■ **PROVIDED RECORDS**:
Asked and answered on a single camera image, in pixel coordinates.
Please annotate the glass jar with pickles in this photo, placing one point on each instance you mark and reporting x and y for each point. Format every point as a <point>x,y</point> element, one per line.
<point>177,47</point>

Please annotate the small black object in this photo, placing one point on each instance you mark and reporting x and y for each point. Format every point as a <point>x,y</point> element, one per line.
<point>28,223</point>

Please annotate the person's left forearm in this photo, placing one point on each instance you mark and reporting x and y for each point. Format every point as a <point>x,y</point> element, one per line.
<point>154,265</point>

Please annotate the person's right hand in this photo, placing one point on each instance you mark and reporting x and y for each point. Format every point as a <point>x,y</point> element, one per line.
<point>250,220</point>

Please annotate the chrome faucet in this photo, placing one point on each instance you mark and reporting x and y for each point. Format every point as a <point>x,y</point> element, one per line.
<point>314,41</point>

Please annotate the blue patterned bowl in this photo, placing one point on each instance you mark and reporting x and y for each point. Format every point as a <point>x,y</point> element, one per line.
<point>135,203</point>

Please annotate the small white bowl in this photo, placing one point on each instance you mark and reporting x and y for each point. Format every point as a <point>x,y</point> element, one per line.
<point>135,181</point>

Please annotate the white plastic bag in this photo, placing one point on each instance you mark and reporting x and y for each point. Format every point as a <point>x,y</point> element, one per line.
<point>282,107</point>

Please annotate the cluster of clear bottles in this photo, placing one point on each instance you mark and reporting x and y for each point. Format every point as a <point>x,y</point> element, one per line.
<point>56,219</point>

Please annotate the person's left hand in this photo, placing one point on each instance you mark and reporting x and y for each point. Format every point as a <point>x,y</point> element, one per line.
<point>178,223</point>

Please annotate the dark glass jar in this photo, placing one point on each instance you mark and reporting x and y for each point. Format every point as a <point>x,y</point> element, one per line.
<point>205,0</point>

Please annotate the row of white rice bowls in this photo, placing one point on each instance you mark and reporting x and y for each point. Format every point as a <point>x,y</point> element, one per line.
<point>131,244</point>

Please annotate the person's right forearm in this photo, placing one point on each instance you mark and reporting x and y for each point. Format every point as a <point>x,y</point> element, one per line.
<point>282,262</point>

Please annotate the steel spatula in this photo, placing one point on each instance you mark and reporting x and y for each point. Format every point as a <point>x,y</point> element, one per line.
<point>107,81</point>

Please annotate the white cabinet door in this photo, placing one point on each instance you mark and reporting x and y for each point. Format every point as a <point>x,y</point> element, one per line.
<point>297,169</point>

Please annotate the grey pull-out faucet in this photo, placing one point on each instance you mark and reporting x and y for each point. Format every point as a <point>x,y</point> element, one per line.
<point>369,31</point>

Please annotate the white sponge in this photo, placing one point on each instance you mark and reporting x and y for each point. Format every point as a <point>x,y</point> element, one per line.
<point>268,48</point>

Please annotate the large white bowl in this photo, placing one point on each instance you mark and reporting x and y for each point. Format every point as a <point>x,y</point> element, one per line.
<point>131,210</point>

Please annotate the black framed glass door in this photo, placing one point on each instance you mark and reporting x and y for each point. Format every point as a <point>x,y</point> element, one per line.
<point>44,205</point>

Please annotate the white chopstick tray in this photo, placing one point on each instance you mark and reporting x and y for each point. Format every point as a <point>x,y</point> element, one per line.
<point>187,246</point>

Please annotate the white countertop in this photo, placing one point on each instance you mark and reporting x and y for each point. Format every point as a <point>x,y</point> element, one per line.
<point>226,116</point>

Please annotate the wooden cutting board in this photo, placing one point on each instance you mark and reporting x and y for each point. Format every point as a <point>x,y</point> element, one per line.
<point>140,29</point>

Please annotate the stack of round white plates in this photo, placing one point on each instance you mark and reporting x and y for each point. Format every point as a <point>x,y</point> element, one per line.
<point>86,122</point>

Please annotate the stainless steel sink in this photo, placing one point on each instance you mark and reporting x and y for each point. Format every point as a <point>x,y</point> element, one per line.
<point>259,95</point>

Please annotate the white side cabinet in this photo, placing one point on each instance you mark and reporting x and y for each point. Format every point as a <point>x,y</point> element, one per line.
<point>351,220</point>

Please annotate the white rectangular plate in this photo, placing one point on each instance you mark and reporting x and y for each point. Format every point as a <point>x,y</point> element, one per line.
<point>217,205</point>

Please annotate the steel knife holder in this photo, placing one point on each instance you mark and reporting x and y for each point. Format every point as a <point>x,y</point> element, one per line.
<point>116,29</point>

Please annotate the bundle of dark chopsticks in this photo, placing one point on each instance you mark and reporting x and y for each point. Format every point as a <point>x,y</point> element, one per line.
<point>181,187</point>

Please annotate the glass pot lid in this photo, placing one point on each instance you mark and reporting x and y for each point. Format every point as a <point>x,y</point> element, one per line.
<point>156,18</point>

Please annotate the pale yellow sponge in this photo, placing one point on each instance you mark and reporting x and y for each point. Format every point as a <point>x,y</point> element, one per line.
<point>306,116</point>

■ **ASSIGNMENT**:
Report every line of the data in which "sponge" appears.

■ **TASK SOLUTION**:
Please annotate the white sponge in this photo, placing one point on each instance you mark and reporting x and y for each point. Format every point as a <point>x,y</point> element, one per line.
Please annotate the pale yellow sponge in this photo, placing one point on each instance you mark and reporting x and y for each point. Format every point as a <point>x,y</point> element, one per line.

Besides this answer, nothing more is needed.